[Material provided Boundary: Start]

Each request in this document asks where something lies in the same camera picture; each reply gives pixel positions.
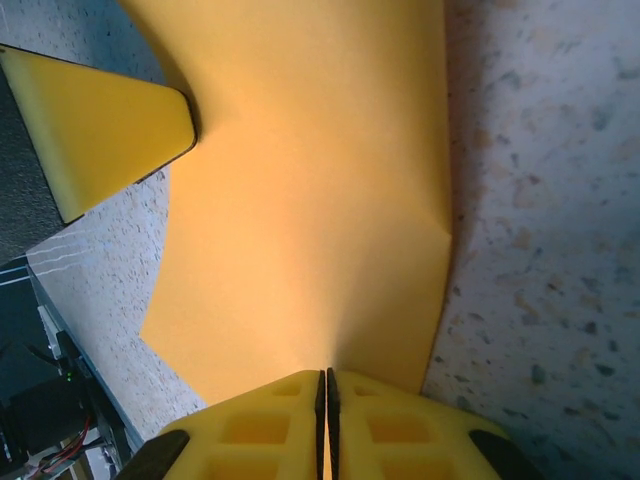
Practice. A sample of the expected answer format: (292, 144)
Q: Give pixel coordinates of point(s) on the orange cloth piece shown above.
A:
(300, 200)

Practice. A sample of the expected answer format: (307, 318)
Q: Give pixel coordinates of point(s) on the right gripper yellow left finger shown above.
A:
(280, 430)

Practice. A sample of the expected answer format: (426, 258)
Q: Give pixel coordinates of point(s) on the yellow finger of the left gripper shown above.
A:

[Material provided Boundary: End]

* **Task details**
The answer must be an exact copy of the records, with no pictures in it.

* **Exercise answer**
Each request in this document asks where something lies in the same camera picture; each reply gives pixel positions.
Practice. A sample of the expected answer format: (292, 144)
Q: Give pixel coordinates of point(s) on the orange cloth piece shown above.
A:
(300, 200)

Practice. A sample of the expected answer format: (307, 318)
Q: Give pixel coordinates of point(s) on the right gripper yellow left finger shown above.
A:
(280, 430)

Practice. A sample of the expected answer format: (426, 258)
Q: Give pixel coordinates of point(s) on the yellow finger of the left gripper shown above.
A:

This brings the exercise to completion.